NASA has awarded nearly $600 million to three private companies to land four robotic missions on the Moon in late 2028, accelerating the agency's push to establish a permanent human presence on the lunar surface. The contracts, issued through NASA's Commercial Lunar Payload Services program, are the latest building blocks of its Moon Base initiative.
Astrobotic Technology of Pittsburgh received the largest share, $297.9 million to carry out two deliveries. Firefly Aerospace was awarded $144.2 million and Intuitive Machines received $148.3 million, each for a single mission. All three firms have been racing to prove that comparatively low-cost commercial landers can reliably ferry cargo to the Moon on NASA's behalf, a model the agency is betting on to make sustained lunar operations affordable.
Each of the four flights will carry an identical trio of science instruments designed to answer practical questions about living and working on the Moon. One, called SCALPSS, uses a four-camera system to study how a lander's engine plume kicks up abrasive lunar dust during touchdown — a hazard that can damage hardware and obscure future landing sites. A laser retroreflector array, or LRA, will act as a precise navigation beacon for spacecraft approaching the surface, while a radiation monitor known as LETS will measure the Moon's harsh radiation environment, critical data for protecting future astronauts.
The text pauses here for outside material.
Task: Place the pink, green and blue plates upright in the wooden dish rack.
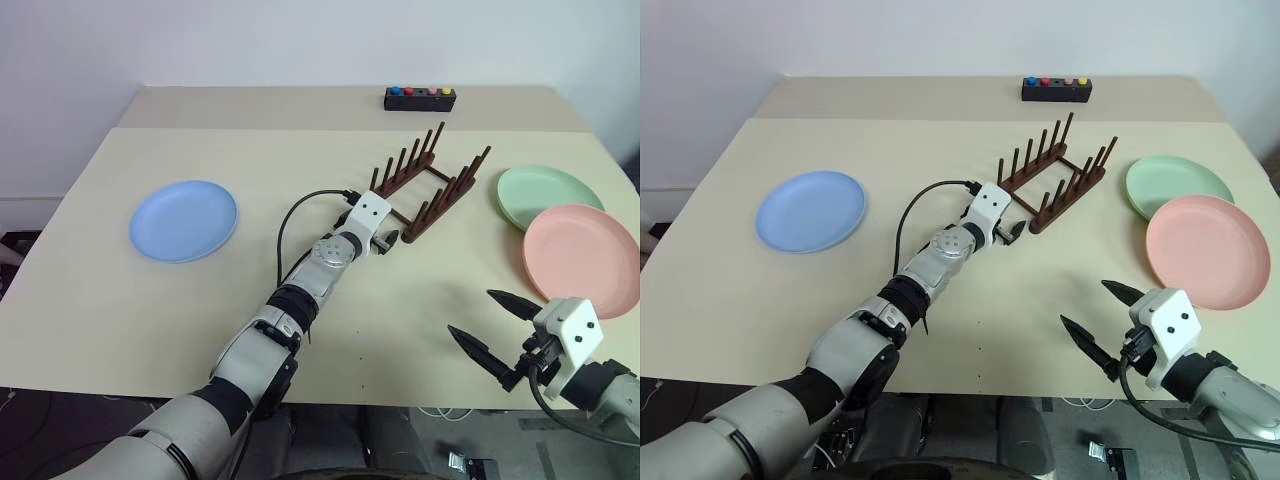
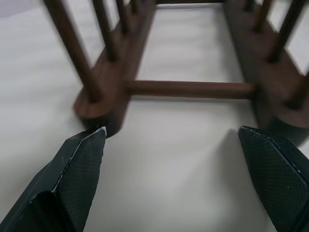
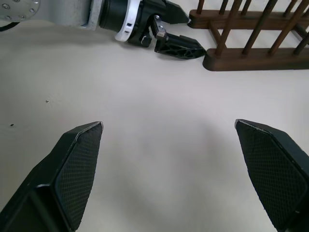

"We're building a proving ground for Moon Base operations," NASA's acting Moon Base director said. "Accelerating our Moon mission ordering cadence and launch opportunities enable us to move quickly to learn, iterate and improve." The remark underscored the agency's strategy of flying frequent, incremental missions rather than staking everything on a handful of flagship launches.
The Commercial Lunar Payload Services program has had a mixed record since its inception, with some landers reaching the surface intact and others tipping over or failing on descent. But NASA officials argue that each attempt, even the failures, yields valuable engineering lessons and drives down the long-term cost of lunar access. By spreading missions across multiple vendors, the agency also hedges against any single company's setbacks.
The awards fit into NASA's broader Artemis campaign, which aims to return astronauts to the Moon and, eventually, sustain a long-term base near the lunar south pole, where permanently shadowed craters are thought to hold water ice. That ice could one day be mined for drinking water, breathable oxygen and rocket propellant. Robotic scouts like these four missions are meant to map the terrain, characterize the dangers and lay the logistical groundwork before humans arrive to stay.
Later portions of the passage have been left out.